◆ **SUPPLIED ENTRIES**:
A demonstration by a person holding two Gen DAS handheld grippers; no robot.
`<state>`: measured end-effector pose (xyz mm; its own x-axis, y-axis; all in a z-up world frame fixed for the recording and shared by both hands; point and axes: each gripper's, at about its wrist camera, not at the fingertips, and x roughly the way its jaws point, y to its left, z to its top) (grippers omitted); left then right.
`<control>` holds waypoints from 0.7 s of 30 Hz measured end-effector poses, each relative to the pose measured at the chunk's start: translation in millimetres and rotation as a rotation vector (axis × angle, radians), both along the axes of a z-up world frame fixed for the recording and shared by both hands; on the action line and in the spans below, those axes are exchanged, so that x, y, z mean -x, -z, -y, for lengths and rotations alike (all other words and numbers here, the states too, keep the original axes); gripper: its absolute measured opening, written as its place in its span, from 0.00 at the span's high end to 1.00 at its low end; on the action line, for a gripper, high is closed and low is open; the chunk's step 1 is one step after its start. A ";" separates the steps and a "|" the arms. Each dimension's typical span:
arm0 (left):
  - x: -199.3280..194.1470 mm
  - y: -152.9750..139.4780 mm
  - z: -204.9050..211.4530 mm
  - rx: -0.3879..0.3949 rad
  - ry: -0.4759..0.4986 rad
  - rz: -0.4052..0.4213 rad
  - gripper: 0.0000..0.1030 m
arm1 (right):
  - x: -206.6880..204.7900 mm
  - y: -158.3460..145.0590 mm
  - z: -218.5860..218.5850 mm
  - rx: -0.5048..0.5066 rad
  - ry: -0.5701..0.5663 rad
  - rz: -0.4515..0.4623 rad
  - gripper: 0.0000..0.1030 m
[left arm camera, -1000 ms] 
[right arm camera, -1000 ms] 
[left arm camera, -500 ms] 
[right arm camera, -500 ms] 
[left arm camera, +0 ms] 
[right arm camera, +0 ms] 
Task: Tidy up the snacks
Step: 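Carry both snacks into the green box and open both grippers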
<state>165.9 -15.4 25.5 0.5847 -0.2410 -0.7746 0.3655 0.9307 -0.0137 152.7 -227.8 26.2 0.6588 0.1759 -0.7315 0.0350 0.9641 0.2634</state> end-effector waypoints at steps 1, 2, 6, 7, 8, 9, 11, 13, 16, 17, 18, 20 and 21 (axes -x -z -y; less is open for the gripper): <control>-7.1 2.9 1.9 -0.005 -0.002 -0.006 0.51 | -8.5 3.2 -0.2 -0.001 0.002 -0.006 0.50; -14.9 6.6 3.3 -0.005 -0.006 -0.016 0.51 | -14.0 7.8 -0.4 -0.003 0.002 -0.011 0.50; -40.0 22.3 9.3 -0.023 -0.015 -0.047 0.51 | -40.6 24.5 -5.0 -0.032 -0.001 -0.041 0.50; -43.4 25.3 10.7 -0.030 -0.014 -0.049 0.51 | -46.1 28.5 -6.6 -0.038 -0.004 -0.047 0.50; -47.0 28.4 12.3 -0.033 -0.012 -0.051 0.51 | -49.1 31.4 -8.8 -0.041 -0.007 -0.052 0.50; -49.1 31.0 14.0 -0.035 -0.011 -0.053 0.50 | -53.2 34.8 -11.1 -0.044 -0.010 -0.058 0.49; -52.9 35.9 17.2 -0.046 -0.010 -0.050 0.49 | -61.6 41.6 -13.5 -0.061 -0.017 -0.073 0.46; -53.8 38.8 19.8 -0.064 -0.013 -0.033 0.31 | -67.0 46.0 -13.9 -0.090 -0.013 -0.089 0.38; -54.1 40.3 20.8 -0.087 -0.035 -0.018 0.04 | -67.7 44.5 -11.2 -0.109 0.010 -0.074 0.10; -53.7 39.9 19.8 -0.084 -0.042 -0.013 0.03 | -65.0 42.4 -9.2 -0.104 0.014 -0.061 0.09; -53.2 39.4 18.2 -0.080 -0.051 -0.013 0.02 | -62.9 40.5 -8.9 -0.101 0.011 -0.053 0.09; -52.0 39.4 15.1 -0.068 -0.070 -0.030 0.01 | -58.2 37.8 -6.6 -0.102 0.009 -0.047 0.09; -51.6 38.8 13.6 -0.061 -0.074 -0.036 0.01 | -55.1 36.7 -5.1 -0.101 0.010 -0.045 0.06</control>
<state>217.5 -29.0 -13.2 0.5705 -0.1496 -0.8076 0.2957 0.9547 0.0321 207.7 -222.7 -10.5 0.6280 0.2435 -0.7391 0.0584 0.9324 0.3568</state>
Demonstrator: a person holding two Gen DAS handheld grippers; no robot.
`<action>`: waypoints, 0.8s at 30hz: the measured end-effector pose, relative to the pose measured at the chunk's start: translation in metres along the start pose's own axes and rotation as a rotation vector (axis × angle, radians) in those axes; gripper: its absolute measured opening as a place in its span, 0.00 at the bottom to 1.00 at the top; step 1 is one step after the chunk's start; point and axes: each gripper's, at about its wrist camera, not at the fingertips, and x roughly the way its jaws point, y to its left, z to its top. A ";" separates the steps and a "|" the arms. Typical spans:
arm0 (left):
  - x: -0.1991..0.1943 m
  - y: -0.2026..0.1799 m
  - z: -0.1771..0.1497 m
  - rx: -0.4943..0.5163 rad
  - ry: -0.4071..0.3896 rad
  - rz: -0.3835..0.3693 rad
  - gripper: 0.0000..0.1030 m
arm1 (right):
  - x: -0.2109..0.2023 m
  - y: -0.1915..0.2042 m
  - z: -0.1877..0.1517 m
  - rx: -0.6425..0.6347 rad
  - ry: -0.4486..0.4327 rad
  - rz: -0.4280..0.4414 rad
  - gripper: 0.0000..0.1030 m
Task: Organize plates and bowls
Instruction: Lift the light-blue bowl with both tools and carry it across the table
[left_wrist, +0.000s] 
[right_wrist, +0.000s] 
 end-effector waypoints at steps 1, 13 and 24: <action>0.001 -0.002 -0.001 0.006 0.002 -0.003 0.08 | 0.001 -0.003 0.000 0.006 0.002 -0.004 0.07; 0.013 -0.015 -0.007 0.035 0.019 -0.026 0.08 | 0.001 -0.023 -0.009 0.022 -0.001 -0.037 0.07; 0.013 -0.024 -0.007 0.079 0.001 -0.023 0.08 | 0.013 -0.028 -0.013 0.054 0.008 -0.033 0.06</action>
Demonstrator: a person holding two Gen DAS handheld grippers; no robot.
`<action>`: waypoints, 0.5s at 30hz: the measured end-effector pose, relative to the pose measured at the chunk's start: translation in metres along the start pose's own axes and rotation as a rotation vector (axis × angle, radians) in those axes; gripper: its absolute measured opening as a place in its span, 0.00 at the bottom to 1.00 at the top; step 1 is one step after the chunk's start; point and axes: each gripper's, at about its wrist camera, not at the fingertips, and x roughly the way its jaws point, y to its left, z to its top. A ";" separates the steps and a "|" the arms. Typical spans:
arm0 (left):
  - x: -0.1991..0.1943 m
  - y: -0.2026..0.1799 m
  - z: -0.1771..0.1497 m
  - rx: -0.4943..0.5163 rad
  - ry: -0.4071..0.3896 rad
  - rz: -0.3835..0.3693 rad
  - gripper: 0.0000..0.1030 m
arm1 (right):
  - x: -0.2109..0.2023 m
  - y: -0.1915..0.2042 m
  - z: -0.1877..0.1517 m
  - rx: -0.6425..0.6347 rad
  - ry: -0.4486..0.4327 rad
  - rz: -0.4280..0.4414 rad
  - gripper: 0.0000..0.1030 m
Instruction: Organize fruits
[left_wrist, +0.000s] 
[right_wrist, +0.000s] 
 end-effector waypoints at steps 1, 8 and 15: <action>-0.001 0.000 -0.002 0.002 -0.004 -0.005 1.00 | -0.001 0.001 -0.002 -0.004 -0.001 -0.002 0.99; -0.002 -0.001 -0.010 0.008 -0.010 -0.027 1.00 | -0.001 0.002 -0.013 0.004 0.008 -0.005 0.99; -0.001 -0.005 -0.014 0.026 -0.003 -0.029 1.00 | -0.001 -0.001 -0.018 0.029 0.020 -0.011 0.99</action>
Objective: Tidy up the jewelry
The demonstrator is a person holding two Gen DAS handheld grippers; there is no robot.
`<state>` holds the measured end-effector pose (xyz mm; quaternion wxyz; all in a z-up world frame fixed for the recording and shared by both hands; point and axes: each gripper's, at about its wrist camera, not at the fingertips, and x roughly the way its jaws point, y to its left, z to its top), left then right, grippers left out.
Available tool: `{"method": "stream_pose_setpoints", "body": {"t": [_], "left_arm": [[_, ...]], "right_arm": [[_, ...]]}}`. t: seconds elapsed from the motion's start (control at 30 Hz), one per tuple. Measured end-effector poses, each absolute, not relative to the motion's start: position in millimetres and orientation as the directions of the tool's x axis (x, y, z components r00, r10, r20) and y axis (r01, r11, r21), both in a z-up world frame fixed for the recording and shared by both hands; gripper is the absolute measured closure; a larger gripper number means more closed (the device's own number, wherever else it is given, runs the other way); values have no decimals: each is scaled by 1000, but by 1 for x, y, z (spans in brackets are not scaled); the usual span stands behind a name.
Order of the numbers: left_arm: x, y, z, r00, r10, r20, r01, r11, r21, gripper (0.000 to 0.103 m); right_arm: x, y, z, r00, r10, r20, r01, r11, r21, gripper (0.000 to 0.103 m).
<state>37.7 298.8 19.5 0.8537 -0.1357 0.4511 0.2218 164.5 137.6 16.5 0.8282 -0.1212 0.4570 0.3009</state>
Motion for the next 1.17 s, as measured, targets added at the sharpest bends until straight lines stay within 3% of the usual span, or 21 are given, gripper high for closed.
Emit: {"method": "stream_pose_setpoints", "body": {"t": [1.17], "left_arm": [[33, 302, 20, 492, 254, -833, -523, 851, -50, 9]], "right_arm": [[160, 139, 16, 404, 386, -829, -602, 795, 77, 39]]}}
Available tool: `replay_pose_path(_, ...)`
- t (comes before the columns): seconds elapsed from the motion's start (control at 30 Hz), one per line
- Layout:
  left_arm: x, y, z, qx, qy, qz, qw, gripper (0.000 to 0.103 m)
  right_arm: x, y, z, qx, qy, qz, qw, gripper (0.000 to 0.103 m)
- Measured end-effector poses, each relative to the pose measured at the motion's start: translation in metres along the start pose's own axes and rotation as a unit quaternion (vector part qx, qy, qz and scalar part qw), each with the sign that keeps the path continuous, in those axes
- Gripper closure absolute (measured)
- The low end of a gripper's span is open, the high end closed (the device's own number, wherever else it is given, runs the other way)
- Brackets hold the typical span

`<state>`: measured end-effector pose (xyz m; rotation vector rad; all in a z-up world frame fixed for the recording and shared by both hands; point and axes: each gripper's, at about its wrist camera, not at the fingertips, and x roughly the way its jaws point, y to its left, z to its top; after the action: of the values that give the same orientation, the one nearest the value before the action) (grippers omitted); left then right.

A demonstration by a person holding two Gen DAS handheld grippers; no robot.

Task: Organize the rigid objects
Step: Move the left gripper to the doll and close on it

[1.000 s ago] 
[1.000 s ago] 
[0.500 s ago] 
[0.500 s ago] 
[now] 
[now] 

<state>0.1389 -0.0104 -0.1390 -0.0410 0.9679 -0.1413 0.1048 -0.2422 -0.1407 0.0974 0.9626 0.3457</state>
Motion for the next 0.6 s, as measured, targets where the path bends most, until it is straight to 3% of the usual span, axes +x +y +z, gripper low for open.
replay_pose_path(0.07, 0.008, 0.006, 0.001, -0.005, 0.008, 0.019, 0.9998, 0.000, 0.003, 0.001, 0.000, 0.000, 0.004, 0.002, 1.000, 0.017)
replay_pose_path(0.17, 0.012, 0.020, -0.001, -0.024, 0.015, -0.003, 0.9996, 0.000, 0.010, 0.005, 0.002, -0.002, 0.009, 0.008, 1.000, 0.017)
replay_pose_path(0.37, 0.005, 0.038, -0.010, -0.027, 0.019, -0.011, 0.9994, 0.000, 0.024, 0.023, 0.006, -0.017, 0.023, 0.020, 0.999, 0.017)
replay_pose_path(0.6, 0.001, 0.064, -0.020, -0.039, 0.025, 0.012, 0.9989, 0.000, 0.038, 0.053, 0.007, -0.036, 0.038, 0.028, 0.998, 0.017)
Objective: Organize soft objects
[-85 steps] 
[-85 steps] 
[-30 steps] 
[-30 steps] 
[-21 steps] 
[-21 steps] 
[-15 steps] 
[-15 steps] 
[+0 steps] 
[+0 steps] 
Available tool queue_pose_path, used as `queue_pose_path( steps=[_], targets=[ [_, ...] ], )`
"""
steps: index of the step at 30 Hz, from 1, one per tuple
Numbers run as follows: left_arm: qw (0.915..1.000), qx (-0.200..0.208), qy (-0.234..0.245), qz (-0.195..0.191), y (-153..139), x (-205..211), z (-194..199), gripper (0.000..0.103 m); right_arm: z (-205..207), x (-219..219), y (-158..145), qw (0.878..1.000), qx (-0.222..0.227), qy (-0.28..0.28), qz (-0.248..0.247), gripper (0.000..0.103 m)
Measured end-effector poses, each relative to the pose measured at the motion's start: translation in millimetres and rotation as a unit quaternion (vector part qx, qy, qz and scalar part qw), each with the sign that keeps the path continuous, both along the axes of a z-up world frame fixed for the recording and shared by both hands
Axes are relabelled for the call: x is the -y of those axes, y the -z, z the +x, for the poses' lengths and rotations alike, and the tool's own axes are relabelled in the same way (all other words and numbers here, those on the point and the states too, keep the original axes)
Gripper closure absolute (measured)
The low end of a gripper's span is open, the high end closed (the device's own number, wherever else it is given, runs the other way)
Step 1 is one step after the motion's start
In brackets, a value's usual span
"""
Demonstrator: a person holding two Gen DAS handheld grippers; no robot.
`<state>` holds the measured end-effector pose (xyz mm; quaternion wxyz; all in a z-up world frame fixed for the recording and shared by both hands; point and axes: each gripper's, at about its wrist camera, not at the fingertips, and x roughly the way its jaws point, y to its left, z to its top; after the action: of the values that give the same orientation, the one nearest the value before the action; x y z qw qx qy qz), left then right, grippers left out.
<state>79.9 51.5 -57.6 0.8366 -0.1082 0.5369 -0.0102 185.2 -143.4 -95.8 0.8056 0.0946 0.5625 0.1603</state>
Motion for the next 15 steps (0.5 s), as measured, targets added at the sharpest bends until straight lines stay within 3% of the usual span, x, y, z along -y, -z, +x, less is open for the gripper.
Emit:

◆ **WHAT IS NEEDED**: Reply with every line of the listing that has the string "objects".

◆ **EXERCISE RESPONSE**:
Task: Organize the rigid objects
Objective: Organize soft objects

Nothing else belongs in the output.